- **TASK TO CARRY OUT**
Your response should consist of the records, reproduced exactly.

##### EXERCISE DATA

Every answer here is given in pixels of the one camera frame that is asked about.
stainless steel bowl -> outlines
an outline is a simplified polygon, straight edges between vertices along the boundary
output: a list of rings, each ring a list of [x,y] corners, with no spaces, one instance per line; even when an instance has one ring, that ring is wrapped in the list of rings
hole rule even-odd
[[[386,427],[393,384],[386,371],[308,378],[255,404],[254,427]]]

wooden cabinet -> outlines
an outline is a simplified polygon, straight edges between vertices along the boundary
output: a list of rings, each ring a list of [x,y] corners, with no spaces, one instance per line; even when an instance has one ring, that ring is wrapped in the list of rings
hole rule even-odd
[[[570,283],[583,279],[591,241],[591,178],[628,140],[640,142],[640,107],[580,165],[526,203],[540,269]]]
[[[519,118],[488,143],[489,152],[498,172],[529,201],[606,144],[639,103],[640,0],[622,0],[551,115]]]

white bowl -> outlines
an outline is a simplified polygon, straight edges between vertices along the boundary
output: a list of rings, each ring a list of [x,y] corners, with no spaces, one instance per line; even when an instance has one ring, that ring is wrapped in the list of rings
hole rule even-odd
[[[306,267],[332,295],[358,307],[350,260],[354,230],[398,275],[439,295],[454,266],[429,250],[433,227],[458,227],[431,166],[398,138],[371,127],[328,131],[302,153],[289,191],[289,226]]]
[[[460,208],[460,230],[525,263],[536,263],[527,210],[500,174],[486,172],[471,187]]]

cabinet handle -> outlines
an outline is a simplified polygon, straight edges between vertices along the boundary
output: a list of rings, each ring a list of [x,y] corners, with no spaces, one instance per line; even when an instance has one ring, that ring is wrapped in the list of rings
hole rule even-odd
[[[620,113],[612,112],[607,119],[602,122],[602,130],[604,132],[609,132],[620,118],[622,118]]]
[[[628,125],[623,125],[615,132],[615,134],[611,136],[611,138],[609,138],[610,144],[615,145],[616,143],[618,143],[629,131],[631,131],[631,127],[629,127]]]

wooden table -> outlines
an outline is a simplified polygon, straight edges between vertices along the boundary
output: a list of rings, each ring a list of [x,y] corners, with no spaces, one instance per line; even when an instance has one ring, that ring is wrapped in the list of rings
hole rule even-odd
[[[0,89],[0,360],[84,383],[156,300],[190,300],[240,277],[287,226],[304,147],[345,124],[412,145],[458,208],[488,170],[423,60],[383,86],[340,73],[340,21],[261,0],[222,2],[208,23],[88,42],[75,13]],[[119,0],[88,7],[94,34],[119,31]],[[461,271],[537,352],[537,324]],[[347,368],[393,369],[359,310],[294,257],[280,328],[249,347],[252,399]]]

##########

- **RESULT OF THIS TASK**
Every answer here is given in pixels of the one camera frame that is asked about.
stainless steel bowl -> outlines
an outline is a simplified polygon, straight edges between vertices along the boundary
output: a list of rings, each ring a list of [x,y] corners, with no spaces, one instance per line; even when an instance has one ring, that ring is wrapped in the list of rings
hole rule even-odd
[[[386,427],[393,384],[386,371],[308,378],[255,404],[254,427]]]

wooden cabinet -> outlines
an outline is a simplified polygon, straight edges between vertices along the boundary
output: a list of rings, each ring a list of [x,y] corners, with no spaces, one instance per line; even when an instance has one ring, that ring is wrapped in the list of rings
hole rule even-odd
[[[570,283],[583,279],[591,241],[591,178],[628,140],[640,142],[640,107],[580,165],[526,203],[540,269]]]
[[[519,118],[488,143],[489,152],[498,172],[529,201],[606,144],[639,103],[640,0],[622,0],[551,115]]]

white bowl -> outlines
an outline is a simplified polygon, straight edges between vertices along the boundary
output: a list of rings, each ring a list of [x,y] corners, with no spaces, one instance per line; even when an instance has one ring, that ring is wrapped in the list of rings
hole rule even-odd
[[[306,267],[332,295],[358,307],[350,260],[354,230],[398,275],[439,295],[454,266],[429,250],[433,227],[458,227],[431,166],[398,138],[371,127],[328,131],[302,153],[289,191],[289,226]]]
[[[460,208],[460,230],[525,263],[536,263],[527,210],[500,174],[486,172],[471,187]]]

cabinet handle -> outlines
an outline is a simplified polygon, straight edges between vertices along the boundary
output: a list of rings, each ring a list of [x,y] corners, with no spaces, one instance per line; even when an instance has one ring, that ring is wrapped in the list of rings
hole rule even-odd
[[[620,113],[612,112],[607,119],[602,122],[602,130],[604,132],[609,132],[620,118],[622,118]]]
[[[628,125],[623,125],[615,132],[615,134],[611,136],[611,138],[609,138],[610,144],[615,145],[616,143],[618,143],[629,131],[631,131],[631,127],[629,127]]]

wooden table -> outlines
an outline is a simplified polygon, straight edges between vertices along the boundary
output: a list of rings, each ring a list of [x,y] corners, with no spaces, one instance per line; even when an instance has one ring, that ring is wrapped in the list of rings
hole rule even-odd
[[[0,89],[0,360],[84,383],[156,300],[190,300],[240,277],[287,226],[304,147],[345,124],[412,145],[458,208],[488,170],[423,60],[383,86],[340,73],[340,21],[261,0],[222,2],[208,23],[88,42],[75,13]],[[119,0],[88,7],[94,34],[119,31]],[[461,271],[537,352],[537,324]],[[347,368],[393,369],[359,310],[294,257],[280,328],[249,347],[252,399]]]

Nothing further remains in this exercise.